Tue, 11 Nov 2003 11:58:55 GMT
Solidarity and Hierarchy in Academic Job Markets.
Via Brayden King, I’ve come across a nice paper by Shin-Kap Han in the current issue of Social Networks, which my colleague Ron Breiger co-edits. The paper is a network analysis of the exchange of job candidates in a number of disciplines in the humanities and social sciences. Though academics talk about “the job market,” it will not surprise you that placement is deeply embedded in systems of departmental status that bear little resemblance to a properly functioning market. Indeed, the paper finds that the discipline that makes the study (and promotion) of markets its specialty is the one with the highest degree of elite solidarity and hierarchical control over the placement of its graduate students.
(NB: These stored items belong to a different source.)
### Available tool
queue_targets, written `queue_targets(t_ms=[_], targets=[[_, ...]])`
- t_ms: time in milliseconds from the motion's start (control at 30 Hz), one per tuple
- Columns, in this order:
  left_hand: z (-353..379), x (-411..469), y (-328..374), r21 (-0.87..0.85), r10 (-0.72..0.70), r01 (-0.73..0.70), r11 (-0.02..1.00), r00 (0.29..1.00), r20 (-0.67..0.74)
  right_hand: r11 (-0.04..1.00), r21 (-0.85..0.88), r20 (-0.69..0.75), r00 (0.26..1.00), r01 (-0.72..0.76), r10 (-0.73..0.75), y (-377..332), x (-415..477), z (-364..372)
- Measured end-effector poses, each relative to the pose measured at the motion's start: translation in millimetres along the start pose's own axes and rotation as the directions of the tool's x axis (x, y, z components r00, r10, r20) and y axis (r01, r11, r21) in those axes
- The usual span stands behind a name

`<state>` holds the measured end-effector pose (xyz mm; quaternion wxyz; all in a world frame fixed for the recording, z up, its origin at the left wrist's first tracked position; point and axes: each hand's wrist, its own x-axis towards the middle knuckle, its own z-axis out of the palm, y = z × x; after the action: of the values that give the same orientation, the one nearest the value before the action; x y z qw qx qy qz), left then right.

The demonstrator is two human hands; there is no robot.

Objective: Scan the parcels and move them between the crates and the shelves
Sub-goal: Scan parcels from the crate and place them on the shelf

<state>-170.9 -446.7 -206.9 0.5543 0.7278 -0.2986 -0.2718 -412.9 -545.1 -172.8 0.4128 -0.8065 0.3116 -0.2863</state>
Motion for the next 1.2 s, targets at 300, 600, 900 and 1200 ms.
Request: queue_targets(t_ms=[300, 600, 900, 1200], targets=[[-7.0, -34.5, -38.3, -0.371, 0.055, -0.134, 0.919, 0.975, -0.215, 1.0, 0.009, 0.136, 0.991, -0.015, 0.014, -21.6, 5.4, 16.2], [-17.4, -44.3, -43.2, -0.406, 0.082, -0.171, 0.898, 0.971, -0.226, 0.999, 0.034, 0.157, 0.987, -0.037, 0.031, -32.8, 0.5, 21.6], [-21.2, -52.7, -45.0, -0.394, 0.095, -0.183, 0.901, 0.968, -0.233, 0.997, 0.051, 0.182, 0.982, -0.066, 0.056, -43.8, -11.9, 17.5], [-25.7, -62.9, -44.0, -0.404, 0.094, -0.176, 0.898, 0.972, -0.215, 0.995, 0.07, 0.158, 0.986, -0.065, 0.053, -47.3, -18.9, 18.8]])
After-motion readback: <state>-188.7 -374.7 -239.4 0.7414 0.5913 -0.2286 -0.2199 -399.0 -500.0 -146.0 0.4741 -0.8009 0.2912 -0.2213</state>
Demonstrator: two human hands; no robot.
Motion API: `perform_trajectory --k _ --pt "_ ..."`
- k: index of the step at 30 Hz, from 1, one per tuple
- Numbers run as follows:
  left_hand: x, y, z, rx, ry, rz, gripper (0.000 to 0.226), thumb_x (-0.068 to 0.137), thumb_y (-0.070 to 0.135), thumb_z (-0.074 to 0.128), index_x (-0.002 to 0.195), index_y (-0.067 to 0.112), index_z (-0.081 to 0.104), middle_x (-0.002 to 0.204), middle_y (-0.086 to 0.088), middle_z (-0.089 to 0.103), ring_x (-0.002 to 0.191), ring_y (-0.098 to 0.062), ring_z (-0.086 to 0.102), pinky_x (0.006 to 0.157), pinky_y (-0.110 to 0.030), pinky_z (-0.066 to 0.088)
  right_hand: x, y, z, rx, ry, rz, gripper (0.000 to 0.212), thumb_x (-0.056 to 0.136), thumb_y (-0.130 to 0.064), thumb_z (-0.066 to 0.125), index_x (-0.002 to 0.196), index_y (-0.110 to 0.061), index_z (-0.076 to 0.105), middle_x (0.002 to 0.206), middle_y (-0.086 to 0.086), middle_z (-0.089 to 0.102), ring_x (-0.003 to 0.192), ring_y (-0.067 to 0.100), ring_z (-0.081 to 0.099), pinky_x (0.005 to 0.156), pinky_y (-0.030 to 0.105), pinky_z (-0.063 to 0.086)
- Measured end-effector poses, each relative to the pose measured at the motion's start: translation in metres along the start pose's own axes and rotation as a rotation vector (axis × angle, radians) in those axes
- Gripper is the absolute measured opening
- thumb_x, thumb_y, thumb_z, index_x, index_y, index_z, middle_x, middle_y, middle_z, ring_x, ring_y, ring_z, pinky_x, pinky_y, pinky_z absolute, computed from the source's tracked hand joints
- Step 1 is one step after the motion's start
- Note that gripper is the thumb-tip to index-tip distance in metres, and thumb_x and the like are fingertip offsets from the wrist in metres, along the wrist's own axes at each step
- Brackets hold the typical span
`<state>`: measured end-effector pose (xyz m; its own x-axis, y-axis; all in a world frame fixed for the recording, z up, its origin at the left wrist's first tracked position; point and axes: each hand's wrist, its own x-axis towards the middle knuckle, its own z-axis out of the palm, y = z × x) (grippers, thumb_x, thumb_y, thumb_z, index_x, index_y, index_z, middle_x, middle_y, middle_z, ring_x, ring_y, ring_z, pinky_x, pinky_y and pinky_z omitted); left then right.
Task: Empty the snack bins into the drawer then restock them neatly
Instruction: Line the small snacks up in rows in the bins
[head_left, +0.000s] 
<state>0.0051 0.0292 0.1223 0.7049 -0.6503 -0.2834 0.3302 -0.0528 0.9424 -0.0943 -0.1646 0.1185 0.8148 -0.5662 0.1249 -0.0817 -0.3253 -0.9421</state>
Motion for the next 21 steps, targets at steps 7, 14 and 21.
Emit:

The paper confirms the intuition that there are self-reproducing departmental status systems within disciplines. Job candidates in all disciplines are exchanged in a well-defined manner between three classes of departments. Class I departments, at the top, exchange students amongst themselves and supply lower-tier departments with students but do not hire from them. Class II departments are on the “semi-periphery,” generally exchanging candidates with each other (though there is a hierarchical element to this) and also sending students to Class III departments, which never place students outside of their class and usually do not hire students from within their class.
This broad structure applies to all disciplines, though some draw sharper boundaries than others between Classes I and II. (In Sociology, for instance, the differentiation is particularly strong.) Within Class I departments, there’s a good deal of variation across disciplines in the degree of factionalization within the elite departments and the solidarity of the exchange system, as measured by within-class exchanges of students. Economics has the most cohesive elite faction and its “dominance over the entire discipline is overwhelming.” Class I Psychology departments, by contrast, are considerably more decentralized, with three contending factions. Different measures bring out different aspects of the structure. Economics scores highest on all exchange-based measures of hierarchy and solidarity.
There’s an old article by Arthur Stinchcombe called “A Structural Analysis of Sociology” which, only half-jokingly, treats the exchange of job candidates in sociology from the perspective of Levi-Strauss’s structural anthropology: departments are tribes, graduate students are women to be married off, and areas of specialization are clan-markers that help define which exchanges are appropriate and which are taboo. Han’s paper does a nice job of quantifying the structure of exchange in graduate students and demonstrating how it varies across disciplines. It wouldn’t do prospective graduate students any harm to have a clear picture of this social structure in mind — together with a grasp of their own potential place in it as a unit of exchange — before applying to grad school.